Task details:
Report every line of the data where the string "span" appears.

═════ Dataset section

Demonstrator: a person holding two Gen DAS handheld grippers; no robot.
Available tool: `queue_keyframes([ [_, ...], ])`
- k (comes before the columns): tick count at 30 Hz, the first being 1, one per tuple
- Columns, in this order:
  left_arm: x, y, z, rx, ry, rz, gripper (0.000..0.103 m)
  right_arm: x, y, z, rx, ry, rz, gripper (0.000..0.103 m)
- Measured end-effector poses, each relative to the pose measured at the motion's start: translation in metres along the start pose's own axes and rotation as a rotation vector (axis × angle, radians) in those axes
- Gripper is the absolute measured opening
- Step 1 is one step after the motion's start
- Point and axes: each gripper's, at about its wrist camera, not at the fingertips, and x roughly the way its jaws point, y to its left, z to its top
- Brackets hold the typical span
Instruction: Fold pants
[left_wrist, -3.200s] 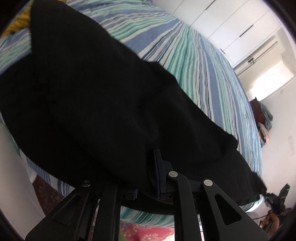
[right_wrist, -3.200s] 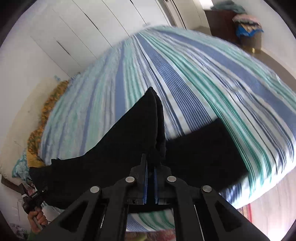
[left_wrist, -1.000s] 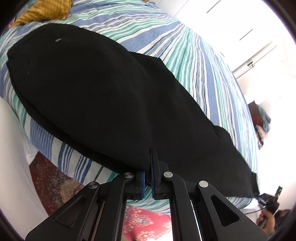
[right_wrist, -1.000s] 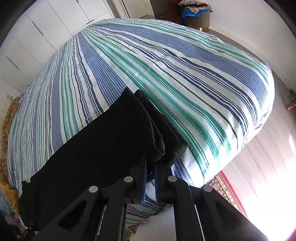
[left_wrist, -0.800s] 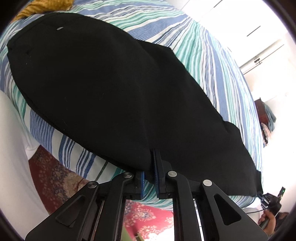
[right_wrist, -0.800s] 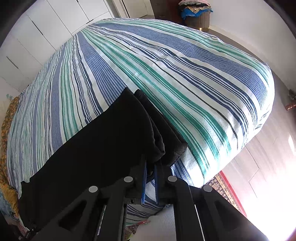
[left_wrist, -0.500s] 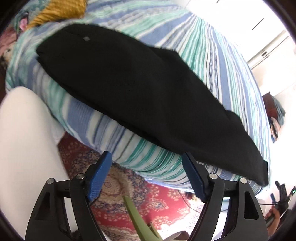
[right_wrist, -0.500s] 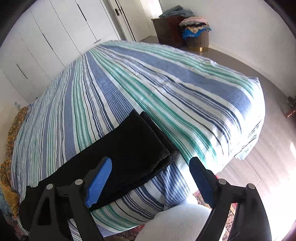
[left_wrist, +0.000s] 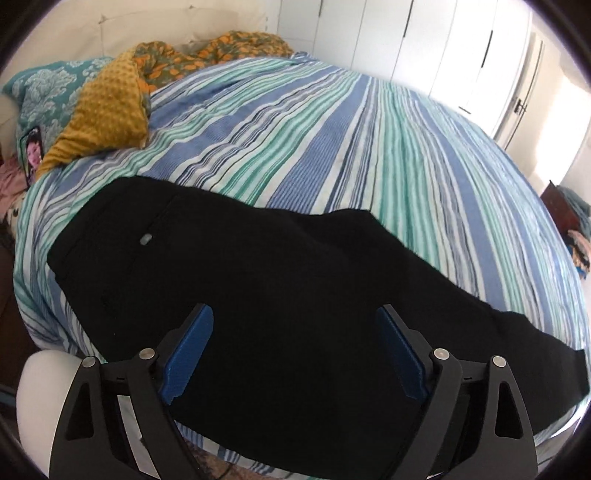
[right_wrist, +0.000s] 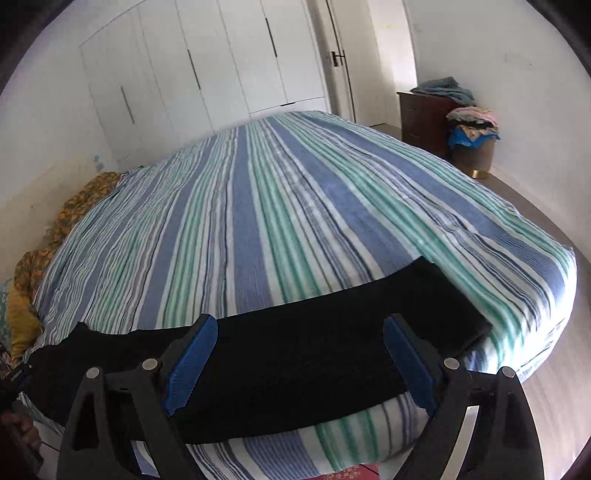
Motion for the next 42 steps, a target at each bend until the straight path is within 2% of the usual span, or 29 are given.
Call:
queue_keyframes([
  [2,0.001,0.003,-0.018,0.011,0.009,0.025,0.091,0.009,0.015,-0.008,-0.015,0.003,0.034,0.091],
  [5,0.012,0.001,-0.030,0.051,0.064,0.069,0.091,0.027,0.027,-0.021,-0.041,0.025,0.054,0.091],
  [8,0.019,-0.004,-0.033,0.073,0.081,0.100,0.096,0.064,0.025,-0.039,-0.067,0.155,0.020,0.091],
  [10,0.024,-0.009,-0.036,0.096,0.095,0.122,0.098,0.089,0.012,-0.054,-0.010,0.276,0.019,0.091],
  [11,0.027,-0.009,-0.036,0.102,0.098,0.129,0.099,0.096,0.005,-0.059,0.018,0.307,0.022,0.091],
  [16,0.026,-0.009,-0.036,0.089,0.108,0.124,0.100,0.097,0.000,-0.063,0.030,0.300,0.042,0.094],
  [20,0.018,-0.009,-0.036,0.080,0.112,0.150,0.098,0.100,0.009,-0.067,-0.010,0.302,0.028,0.102],
  [22,0.001,-0.014,-0.033,0.081,0.081,0.148,0.098,0.102,0.013,-0.067,-0.037,0.305,0.011,0.103],
  [25,-0.020,-0.029,-0.019,0.130,-0.012,0.099,0.098,0.103,0.014,-0.069,-0.042,0.300,-0.001,0.103],
  [27,-0.017,-0.032,-0.003,0.142,-0.029,0.055,0.098,0.103,0.013,-0.068,-0.037,0.297,0.000,0.103],
  [29,0.003,-0.021,0.019,0.118,-0.010,0.035,0.098,0.102,0.013,-0.069,-0.040,0.294,-0.004,0.103],
  [30,0.016,-0.012,0.026,0.096,0.009,0.050,0.098,0.103,0.013,-0.069,-0.042,0.292,-0.007,0.103],
  [32,0.053,0.020,0.034,0.013,0.087,0.154,0.098,0.102,0.014,-0.069,-0.047,0.291,-0.009,0.103],
  [33,0.069,0.037,0.033,-0.033,0.131,0.182,0.098,0.101,0.013,-0.069,-0.047,0.290,-0.008,0.103],
  [34,0.080,0.051,0.031,-0.070,0.162,0.151,0.098,0.101,0.013,-0.069,-0.046,0.288,-0.006,0.103],
  [35,0.080,0.052,0.030,-0.065,0.158,0.137,0.098,0.102,0.013,-0.069,-0.045,0.288,-0.004,0.103],
  [38,0.070,0.033,0.033,0.016,0.157,0.167,0.097,0.102,0.014,-0.068,-0.057,0.290,-0.008,0.103],
  [42,0.048,0.024,0.041,-0.042,0.121,0.062,0.097,0.105,0.015,-0.067,-0.053,0.291,-0.015,0.103],
])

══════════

Task result:
- Brackets hold the typical span
Motion for the next 42 steps, a target at each bend until the straight path is within 2% of the usual span, or 29 are given.

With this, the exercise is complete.